= Menahem Mendel Auerbach =

Austrian banker and rabbi

Menahem Mendel ben Meshullam Auerbach (1620 – July 8, 1689) (Hebrew: מנחם מענדל אויערבאך) was an Austrian rabbi, banker, and commentator born in Vienna at the beginning of the 17th century. He was descended from the well-known Auerbach-Fischhof family, both his father, Meshullam Solomon, and his maternal grandfather, Rabbi Judah Loeb Rofe, being members of the Vienna Ghetto.

==Biography==
Auerbach received a Talmudic education, and was a pupil of Yoel Sirkes (ב"ח), of Joshua Höschel ben Joseph of Kraków, and of Menahem Mendel Krochmal of Nikolsburg. He married the daughter of Judah Loeb Cohn of Kraków (died 1645), and then settled in Kraków, being at the same time engaged in the banking business with his brother. Later, both returned to Vienna, where Menahem remained after his brother's death in 1666, up to the expulsion of the Jews from Vienna by the emperor Leopold I in 1670. Benjamin Leb (Wolf) Fischhof, probably the youngest of the brothers, was also expelled at the same time, and became rabbi in Nikolsburg.

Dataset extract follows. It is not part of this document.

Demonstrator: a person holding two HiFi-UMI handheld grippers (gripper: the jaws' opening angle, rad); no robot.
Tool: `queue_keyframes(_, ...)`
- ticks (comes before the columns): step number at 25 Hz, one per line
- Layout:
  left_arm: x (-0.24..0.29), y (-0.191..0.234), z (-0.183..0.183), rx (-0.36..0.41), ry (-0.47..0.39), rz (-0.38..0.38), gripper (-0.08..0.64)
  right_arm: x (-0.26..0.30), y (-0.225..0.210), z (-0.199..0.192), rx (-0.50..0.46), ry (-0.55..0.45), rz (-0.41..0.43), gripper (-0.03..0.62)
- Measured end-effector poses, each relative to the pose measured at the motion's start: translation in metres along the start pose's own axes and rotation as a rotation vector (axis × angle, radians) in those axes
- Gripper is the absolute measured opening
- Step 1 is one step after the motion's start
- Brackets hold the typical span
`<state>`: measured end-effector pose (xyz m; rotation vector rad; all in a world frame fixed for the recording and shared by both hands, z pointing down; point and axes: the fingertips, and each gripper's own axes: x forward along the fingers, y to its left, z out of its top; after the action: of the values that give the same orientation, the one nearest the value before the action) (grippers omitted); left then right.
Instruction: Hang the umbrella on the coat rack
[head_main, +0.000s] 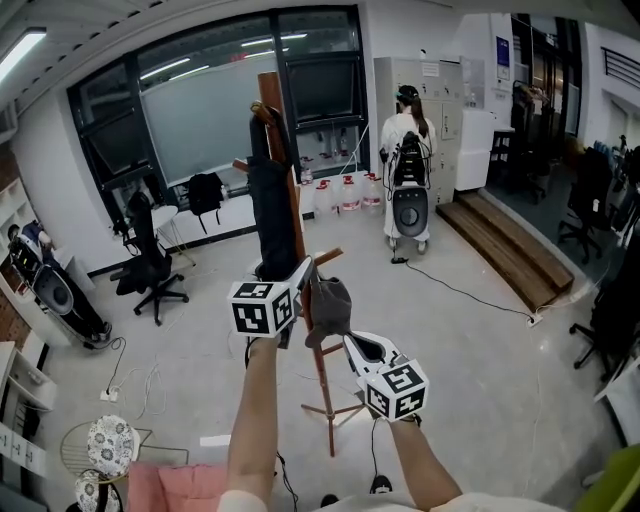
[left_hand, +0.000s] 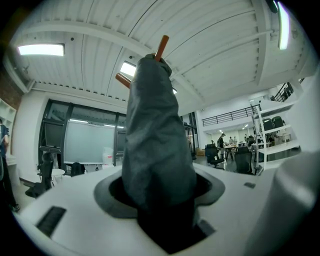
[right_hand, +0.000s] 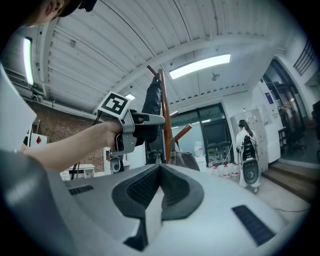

After the expulsion, Auerbach became rabbi at Rausnitz, Moravia, and in 1673 of Krotoszyn, where for sixteen years and until his death he occupied the double position of rabbi and parnass of the district of Posen. In Krotoszyn he established a yeshibah, which soon became known throughout Poland, and to which he devoted much of his time and energy (Eliakim ben Meir, Responsa, § 61). His son Moses was parnass of the district of Posen, one of the leaders of the Synod of Great Poland, and president of the Assembly of Kobylin in 1733. Menahem Mendel died at Krotoszyn, Posen, July 8, 1689.

==Works==
Auerbach was the author of Ateret Zekenim (The Crown of Old Men; compare Proverbs xvii. 6), a commentary on Oraḥ Ḥayyim, a division of the Shulhan Aruk, printed at Dyhernfurth, 1720, and republished in most editions of that work. He also left in manuscript Akeret ha-Bayit (The Barren One of the House; compare Psalms cxiii. 9), a commentary on another division of the Shulḥan Aruk; namely, Ḥoshen Mishpaṭ.

==Jewish Encyclopedia bibliography==
- Kaufmann, Die Letzte Vertreibung der Juden aus Wien, pp. 172 et seq., Vienna, 1889;
- Haim Nathan Dembitzer, Kelilat Yofi, passim, Cracow, 1888;
- I. Eisenstadt-S. Wiener, Da'at ḳedoshim, passim, St. Petersburg, 1897-98.